Using a large population-based sample of localized prostate cancer cases from diverse regions of the country diagnosed in 2004, we found that AS was used to manage 4.7% of all men sampled and by 6.4% of those in the clinically low-risk disease category. With older age and severity of comorbidities being the strongest predictive factors for its use, it is clear that the practice of recommending AS for the healthy younger man with low-risk disease was not widely adopted at that time. The association of use of AS with older age was similar to that reported in the CaPSURE study based on men diagnosed between 1999 and 2004, where older age was the only demographic predictor (9
). Although they found a somewhat higher proportion of the lower risk men using AS (9%), they were able to more specifically identify very low-risk men based on PSA density and number of positive biopsy cores, which were not available in this study.
These findings suggest that physicians still feel more comfortable recommending AS for men with lower life expectancy and more severe comorbidities that may preclude use of surgery or other aggressive therapy. Thus, physicians may be unwilling to recommend AS for younger men or those without comorbidities due to uncertainty regarding which selection criteria to use and due to patients’ anxiety about monitoring their disease instead of having definitive treatment. In one study examining urologists recommendations for low-risk prostate cancer, AS was discussed 25% of the time vs 80% for prostatectomy (22
In addition to those receiving AS, we found that 8.6% received NT/NP, bringing the total proportion of men receiving no therapy in the first 6 months after diagnosis to 13.3%. In another registry-based patterns of care study by the National Cancer Institute’s SEER cancer registries, no treatment (due to any reason) within the first 6 months after diagnosis was found for 12.6% of men with clinically localized prostate cancer in 1998 and 9% in 2002 (23
). It is possible that there was some increase in the overall proportion receiving no therapy between 2002 and 2004, but it cannot be determined if it was due to an increase in those receiving AS vs having NT/NP or due to differences in the characteristics of the patients included in each of these studies.
In contrast to those receiving AS, we found that men with NT/NP were more likely to be from areas with fewer urologists and also more likely to be nonwhite. In the univariate analyses, they were also more likely to be from lower socio-economic areas, although this variable was not significant in the multivariable models. Because no specific mention of any form of observation was indicated in the medical record, these men may have taken longer to decide on what therapy to pursue or may be having delays in receiving care due to problems with access to care. From additional review of the medical record data in the POC-BP study, we found that 35% of them (compared with less than 5% of AS patients) did receive some type of therapy after 6 months, indicating that delay in therapy was an important factor for men in the NT/NP group. The men with delay were more likely to be younger than those who continued with no therapy and were also more likely to be in the lowest clinical risk group.
Another concern with the NT/NP group is that medical records containing information about their therapy may have been missing or unavailable for abstraction. Although we removed patients with missing data in other variables from the multivariable models, we had an additional variable on the source of information abstracted for each case and found that (after removing those with missing data) physician office records were less likely to be reviewed for the NT/NP group compared with those receiving AS (44.2% vs 69.4%), thus missing outpatient treatment information may also be a factor.

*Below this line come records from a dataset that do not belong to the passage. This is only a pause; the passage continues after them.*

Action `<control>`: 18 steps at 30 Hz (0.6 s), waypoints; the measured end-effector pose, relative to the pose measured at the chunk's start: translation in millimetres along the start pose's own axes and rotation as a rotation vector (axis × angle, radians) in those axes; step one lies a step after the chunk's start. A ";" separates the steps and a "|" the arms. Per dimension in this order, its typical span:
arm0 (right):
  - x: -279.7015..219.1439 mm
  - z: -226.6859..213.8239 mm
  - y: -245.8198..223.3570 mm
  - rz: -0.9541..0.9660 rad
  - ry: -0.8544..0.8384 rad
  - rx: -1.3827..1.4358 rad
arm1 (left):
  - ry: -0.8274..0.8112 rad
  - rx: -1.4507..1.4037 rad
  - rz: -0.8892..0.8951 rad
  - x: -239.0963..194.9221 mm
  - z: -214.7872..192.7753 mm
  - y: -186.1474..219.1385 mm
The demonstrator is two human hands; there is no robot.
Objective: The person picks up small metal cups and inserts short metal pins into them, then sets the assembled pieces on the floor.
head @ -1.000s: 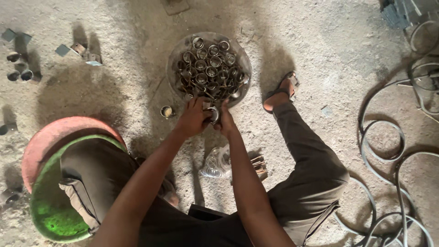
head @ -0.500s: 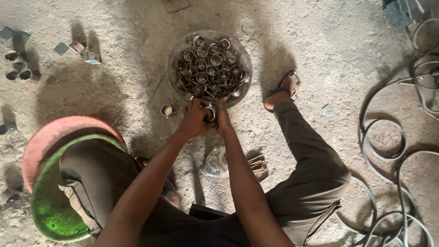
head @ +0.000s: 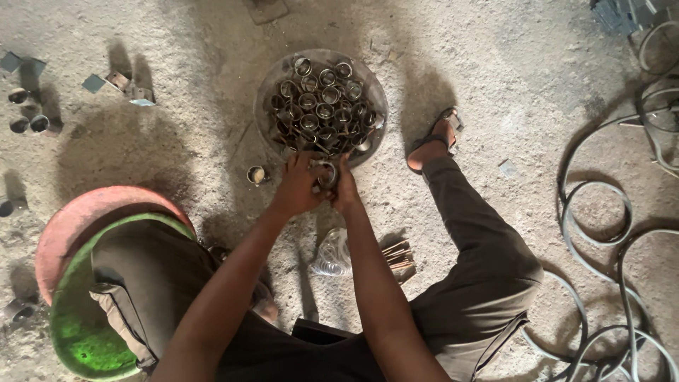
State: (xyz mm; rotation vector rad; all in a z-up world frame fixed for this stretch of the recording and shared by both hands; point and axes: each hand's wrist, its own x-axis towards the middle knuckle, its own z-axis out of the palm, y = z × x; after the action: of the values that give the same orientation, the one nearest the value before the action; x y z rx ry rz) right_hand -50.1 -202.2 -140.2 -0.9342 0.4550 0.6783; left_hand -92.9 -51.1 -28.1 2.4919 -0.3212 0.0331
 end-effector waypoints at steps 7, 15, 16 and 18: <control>-14.0 13.0 -16.9 0.016 0.012 0.041 | -0.110 0.234 0.110 -7.6 -4.6 -1.8; -2.0 -11.1 8.3 0.078 0.104 0.111 | -0.071 0.162 0.042 -8.3 10.6 -13.0; 5.9 -22.3 18.5 0.067 0.252 0.101 | -0.047 0.184 0.046 -6.6 11.9 -14.3; 18.1 -53.6 36.2 0.086 0.429 0.159 | 0.056 0.126 -0.001 -7.0 16.7 -18.3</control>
State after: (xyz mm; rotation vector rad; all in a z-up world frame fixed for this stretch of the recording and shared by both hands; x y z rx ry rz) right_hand -66.5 -226.7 -200.6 -0.9122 0.9206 0.5087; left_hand -96.3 -45.0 -52.9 2.6104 -0.3025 0.1255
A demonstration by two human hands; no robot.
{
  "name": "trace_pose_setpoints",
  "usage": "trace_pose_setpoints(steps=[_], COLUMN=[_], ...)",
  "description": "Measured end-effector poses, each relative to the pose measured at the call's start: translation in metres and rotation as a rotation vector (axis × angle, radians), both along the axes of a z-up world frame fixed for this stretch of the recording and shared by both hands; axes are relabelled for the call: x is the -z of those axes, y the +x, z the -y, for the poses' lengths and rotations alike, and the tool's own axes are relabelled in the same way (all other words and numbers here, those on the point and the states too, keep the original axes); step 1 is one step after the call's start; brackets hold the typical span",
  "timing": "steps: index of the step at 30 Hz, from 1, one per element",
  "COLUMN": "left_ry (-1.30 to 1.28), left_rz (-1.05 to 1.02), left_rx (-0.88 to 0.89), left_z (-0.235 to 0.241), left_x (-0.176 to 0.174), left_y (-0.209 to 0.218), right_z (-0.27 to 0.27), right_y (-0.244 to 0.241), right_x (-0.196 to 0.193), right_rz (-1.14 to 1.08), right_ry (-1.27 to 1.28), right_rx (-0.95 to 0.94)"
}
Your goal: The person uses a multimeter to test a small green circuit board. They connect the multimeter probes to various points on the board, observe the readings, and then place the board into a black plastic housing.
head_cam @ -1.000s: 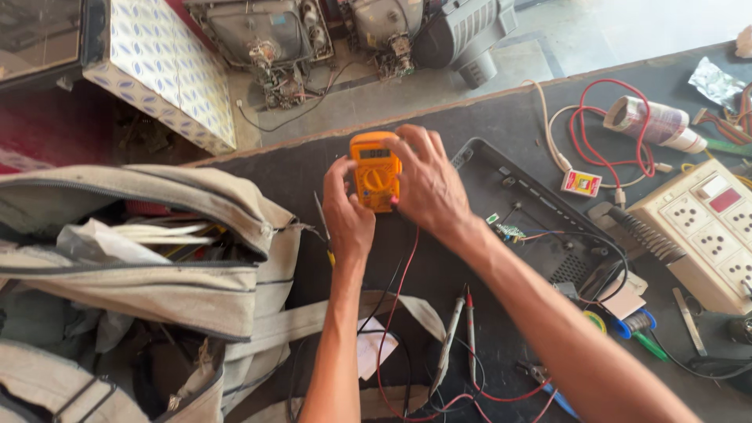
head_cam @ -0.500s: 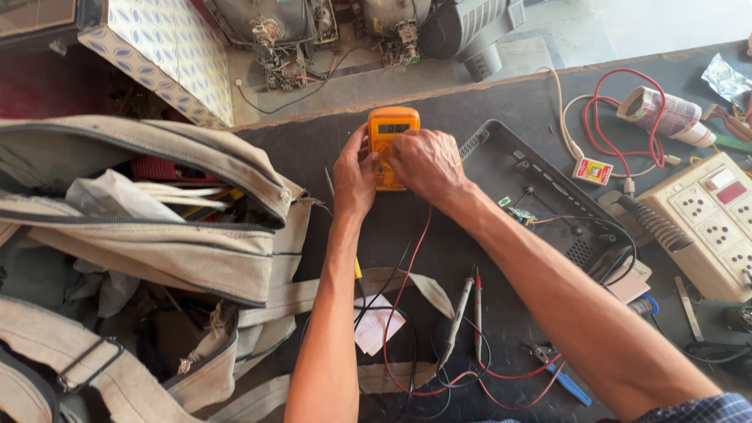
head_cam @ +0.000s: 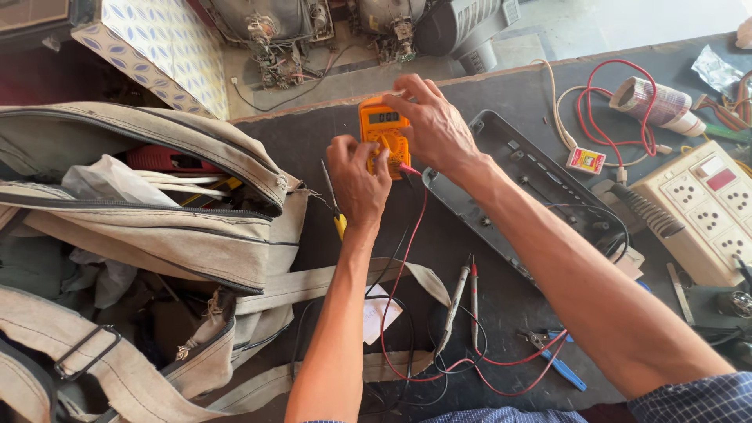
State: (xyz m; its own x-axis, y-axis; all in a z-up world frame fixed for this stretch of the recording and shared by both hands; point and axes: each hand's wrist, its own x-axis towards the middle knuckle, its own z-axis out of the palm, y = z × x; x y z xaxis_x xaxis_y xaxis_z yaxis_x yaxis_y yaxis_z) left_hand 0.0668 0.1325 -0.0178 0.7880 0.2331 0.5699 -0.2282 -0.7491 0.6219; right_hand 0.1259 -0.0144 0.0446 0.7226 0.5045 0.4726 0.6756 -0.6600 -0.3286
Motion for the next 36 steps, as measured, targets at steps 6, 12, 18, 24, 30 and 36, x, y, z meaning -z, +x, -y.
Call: trace_pose_setpoints(steps=[6,12,18,24,30,36], left_ry=[-0.147,0.015,0.421,1.191,1.46,1.555], left_rz=[-0.102,-0.047,0.031,-0.023,0.0,-0.04], left_rx=[0.107,0.165,0.511,0.744,0.94,1.125], left_z=[0.009,0.011,-0.021,-0.027,-0.015,-0.016], left_x=[0.002,0.011,0.004,-0.011,-0.03,-0.047], left_y=[0.011,0.017,0.04,0.077,0.091,0.103], right_z=[0.004,0.011,0.012,0.012,0.014,0.014], right_y=[0.008,0.014,0.016,0.015,0.016,0.017], right_x=[0.008,0.009,0.004,0.004,0.006,0.008], right_rz=[0.017,0.033,0.041,0.08,0.063,0.131], right_ry=[-0.02,-0.119,-0.148,-0.157,-0.185,-0.183], right_rx=[-0.019,-0.063,-0.098,-0.096,-0.084,-0.11])
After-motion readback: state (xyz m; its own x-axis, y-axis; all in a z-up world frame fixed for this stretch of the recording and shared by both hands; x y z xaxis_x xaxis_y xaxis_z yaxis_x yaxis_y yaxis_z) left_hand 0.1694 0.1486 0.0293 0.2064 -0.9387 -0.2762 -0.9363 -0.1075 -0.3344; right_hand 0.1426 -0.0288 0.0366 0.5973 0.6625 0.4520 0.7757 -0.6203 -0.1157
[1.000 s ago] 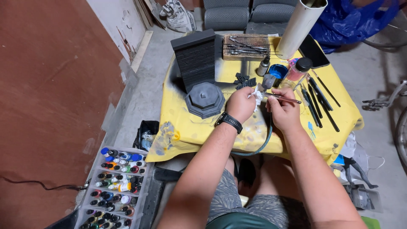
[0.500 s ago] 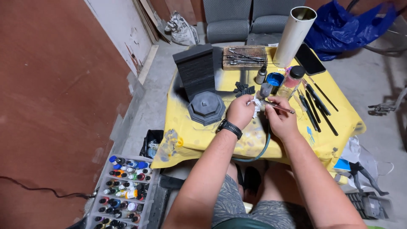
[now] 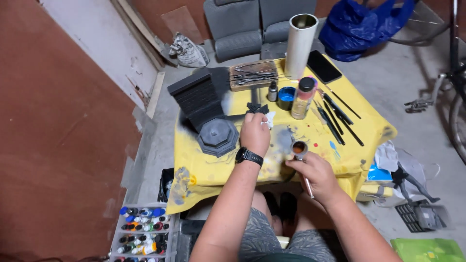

Although registry-based studies are helpful in deriving population-based estimates of use of specific therapies, there are limitations in the types of data that are available. Only data available for abstraction in medical records are included, and although efforts were made to obtain physician and outpatient records, this was not possible for all cases. Thus, information about use of specific monitoring plans may be underreported. Other sources of data including claims information, or additional review of medical records for evidence of repeat PSAs, or return visits to urologists or radiation oncologists during the 6-month period after diagnosis may provide evidence of monitoring, even if not explicitly stated in the medical record. This type of information was not available for this study, however. Another limitation is the year of diagnosis (2004) on which these results are based. Although we were able to compare use of AS with other data sources from this same time period, the currently changing viewpoint on use of AS, especially regarding its use for younger men with potentially curable disease, is a more recent development, which may not have been widely accepted at the time these men were diagnosed. Nevertheless, the data presented here provide an important baseline for assessing changes in the use of this management option. In order to be able to do this using cancer registry data, which routinely include PSA, biopsy-derived Gleason score, and clinical T stage, there are other AS selection criteria proposed, such as PSA density, tumor percentage within biopsy cores, as well as number of positive biopsy cores (24
) that should be abstracted in future studies. If definitive AS selection criteria could be determined from the different options being considered (6
), cancer registries could be a valuable resource to obtain additional predictors of progression that could be used to assess the number of patients that may ultimately benefit from AS and monitor the use of this approach among clinically eligible men from a population-based perspective.